Cette région, bien ventée, fait partie de celles qui ont le plus développé leur parc éolien, avec des retombées fiscales (impôts fonciers, taxe professionnelle) intéresant pour les communes rurales. un investissement éolien de 2,8 millions d’euros génère un produit de 18 800 euros/an pour la commune qui a fait cet investissement .
Sur la place Georges Tainturier de Compiègne, on trouve un figuier étrangleur, arbre tropical, exceptionnel en France, planté en 1970 pour la construction de la salle de sport.
On y parlait, sauf dans sa partie sud, une langue régionale : le picard. Cette langue, différente du « francien » d'Île-de-France qui s'imposa comme langue nationale, connaît son apogée au XIII siècle : elle est parlée alors dans toute la Picardie actuelle (sauf dans les franges sud-est et sud-ouest de l'Oise ainsi que le sud de l'Aisne), dans les départements actuels du Pas-de-Calais, du Nord (sauf le Westhoek), une partie du Hainaut belge (région de Mouscron et de Tournai).

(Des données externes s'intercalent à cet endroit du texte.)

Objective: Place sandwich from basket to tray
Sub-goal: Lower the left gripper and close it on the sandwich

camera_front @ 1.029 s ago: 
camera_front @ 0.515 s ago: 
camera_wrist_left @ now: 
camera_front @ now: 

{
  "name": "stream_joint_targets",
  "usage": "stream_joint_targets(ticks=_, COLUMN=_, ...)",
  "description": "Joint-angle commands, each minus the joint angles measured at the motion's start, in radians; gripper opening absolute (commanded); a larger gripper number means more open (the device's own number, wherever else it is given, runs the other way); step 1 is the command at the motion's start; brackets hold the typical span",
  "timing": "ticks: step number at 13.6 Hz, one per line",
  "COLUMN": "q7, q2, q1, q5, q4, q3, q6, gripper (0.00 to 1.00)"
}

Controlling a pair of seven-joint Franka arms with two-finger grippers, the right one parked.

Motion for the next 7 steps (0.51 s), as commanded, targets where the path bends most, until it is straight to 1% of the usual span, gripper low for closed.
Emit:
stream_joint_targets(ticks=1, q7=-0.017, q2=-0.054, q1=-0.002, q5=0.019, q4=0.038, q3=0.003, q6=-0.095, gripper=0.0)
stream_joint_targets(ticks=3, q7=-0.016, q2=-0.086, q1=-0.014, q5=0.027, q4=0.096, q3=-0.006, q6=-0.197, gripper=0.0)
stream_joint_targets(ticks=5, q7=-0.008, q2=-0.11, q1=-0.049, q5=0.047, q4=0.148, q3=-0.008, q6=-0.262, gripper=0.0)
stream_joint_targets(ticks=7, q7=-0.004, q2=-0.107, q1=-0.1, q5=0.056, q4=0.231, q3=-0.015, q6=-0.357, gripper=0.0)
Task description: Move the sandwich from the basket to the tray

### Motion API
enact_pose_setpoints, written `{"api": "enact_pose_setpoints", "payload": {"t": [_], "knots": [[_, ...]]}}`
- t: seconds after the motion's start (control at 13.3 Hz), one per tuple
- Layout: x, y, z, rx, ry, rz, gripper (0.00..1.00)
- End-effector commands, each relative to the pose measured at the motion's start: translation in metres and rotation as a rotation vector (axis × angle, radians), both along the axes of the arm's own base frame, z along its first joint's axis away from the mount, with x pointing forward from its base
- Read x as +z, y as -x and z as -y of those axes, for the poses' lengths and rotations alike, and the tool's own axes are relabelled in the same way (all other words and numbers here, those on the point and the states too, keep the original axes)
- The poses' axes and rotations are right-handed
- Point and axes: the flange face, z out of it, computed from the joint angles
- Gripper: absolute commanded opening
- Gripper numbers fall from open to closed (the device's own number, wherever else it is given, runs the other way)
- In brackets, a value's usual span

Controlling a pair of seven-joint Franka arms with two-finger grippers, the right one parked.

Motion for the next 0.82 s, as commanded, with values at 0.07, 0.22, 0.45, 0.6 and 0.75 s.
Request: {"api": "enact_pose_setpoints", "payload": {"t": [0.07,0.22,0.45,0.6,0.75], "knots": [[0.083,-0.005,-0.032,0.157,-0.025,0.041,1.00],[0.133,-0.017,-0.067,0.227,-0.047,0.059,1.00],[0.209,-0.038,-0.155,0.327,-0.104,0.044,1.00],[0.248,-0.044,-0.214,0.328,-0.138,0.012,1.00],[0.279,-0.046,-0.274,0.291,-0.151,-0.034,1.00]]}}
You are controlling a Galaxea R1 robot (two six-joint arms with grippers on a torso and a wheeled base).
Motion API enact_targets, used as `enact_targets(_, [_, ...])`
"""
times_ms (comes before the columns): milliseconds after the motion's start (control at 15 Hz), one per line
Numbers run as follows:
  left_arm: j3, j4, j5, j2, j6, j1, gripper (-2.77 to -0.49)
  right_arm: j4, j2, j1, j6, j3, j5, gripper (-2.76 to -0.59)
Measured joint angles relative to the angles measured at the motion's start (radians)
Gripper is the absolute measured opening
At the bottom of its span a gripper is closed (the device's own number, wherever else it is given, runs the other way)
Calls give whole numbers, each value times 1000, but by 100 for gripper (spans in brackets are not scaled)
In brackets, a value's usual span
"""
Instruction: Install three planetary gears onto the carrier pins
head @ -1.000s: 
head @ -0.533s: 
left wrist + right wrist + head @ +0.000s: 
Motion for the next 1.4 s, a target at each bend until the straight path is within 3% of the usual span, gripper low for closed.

À partir du début du XIX siècle, le picard n'est plus parlé dans les régions du sud de Beauvais, Noyon, Vervins. Il demeura cependant encore très vivace jusque dans les années 1970-1980, même en ville. Aujourd'hui ne subsistent vraiment, dans l'usage et en pratique, que des mots et quelques expressions, pour les raisons suivantes :
Les sports issus du jeu de paume sont encore très présents sur les places de Picardie. On peut citer la balle à la main, le ballon au poing, la longue paume et la balle au tamis. Le grand rassemblement de ces sports picards a lieu depuis 200 ans à Amiens au parc de la Hotoie, tous les 15 août.